### Exercise prompt
Wherever the line with "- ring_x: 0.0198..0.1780" sits in the listing below, transcribe from it up to and including the line with "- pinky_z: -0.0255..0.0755", exactly, and leave the remaining lines out.

### Source material
+ + +

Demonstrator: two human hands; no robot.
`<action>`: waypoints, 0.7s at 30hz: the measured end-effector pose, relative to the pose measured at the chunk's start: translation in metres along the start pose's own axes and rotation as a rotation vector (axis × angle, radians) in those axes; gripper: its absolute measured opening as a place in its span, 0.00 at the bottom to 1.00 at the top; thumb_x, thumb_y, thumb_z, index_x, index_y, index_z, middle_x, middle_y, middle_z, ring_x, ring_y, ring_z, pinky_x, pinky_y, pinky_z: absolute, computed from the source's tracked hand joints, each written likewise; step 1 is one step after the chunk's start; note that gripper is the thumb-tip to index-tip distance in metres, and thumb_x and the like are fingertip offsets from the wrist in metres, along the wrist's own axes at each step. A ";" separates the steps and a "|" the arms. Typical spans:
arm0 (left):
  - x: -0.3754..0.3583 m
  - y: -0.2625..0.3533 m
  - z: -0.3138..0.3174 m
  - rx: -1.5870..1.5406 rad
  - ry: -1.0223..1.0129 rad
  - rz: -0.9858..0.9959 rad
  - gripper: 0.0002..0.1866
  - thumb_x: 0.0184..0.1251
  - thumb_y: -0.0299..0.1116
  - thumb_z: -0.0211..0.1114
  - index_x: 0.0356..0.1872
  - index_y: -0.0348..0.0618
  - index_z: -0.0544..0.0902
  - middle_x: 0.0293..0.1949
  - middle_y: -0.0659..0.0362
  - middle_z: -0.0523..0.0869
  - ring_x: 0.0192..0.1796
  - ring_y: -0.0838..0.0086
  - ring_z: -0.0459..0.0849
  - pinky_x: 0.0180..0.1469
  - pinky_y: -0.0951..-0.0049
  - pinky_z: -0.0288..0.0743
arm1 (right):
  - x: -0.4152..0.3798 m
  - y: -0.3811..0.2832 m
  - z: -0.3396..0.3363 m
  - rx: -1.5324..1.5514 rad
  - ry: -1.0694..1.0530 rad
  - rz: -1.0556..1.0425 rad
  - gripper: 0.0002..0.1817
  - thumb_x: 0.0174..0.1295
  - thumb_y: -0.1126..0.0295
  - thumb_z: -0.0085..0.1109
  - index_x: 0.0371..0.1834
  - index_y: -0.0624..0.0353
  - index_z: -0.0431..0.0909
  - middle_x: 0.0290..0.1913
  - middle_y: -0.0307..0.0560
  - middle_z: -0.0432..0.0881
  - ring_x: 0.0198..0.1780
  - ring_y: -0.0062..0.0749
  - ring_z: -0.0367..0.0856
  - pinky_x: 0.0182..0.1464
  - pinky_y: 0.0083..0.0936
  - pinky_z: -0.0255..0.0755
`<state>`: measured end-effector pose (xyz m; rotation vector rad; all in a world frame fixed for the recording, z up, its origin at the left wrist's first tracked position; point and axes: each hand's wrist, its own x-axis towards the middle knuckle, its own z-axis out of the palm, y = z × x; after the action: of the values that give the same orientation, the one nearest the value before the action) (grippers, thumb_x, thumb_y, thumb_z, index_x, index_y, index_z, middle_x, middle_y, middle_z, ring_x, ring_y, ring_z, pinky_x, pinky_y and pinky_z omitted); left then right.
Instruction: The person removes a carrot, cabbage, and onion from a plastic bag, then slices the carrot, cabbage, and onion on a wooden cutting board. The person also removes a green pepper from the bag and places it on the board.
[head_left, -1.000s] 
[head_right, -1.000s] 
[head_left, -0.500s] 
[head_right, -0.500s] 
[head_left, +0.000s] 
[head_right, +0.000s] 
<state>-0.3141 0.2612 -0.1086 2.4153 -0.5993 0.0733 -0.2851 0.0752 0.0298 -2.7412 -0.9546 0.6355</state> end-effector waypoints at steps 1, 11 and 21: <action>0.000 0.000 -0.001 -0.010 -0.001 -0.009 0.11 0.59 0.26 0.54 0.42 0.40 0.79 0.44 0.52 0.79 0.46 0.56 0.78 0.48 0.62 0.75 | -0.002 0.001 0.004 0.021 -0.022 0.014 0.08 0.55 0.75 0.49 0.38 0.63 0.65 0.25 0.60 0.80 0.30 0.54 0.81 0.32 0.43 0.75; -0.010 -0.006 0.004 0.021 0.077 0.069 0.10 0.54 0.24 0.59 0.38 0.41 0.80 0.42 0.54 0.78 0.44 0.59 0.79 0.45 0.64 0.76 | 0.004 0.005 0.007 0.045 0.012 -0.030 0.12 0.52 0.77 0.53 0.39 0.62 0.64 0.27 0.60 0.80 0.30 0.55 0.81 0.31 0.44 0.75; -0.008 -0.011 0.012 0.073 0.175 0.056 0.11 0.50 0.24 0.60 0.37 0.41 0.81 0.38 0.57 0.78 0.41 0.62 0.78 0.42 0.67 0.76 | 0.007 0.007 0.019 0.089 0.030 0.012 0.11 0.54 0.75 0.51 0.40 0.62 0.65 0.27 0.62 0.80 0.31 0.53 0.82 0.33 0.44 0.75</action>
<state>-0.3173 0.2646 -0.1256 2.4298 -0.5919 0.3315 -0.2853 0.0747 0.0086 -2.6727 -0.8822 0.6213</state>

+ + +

### Response to this task
  - ring_x: 0.0198..0.1780
  - ring_y: -0.0062..0.0749
  - ring_z: -0.0367..0.0856
  - pinky_x: 0.0182..0.1464
  - pinky_y: 0.0083..0.0936
  - pinky_z: -0.0255..0.0755

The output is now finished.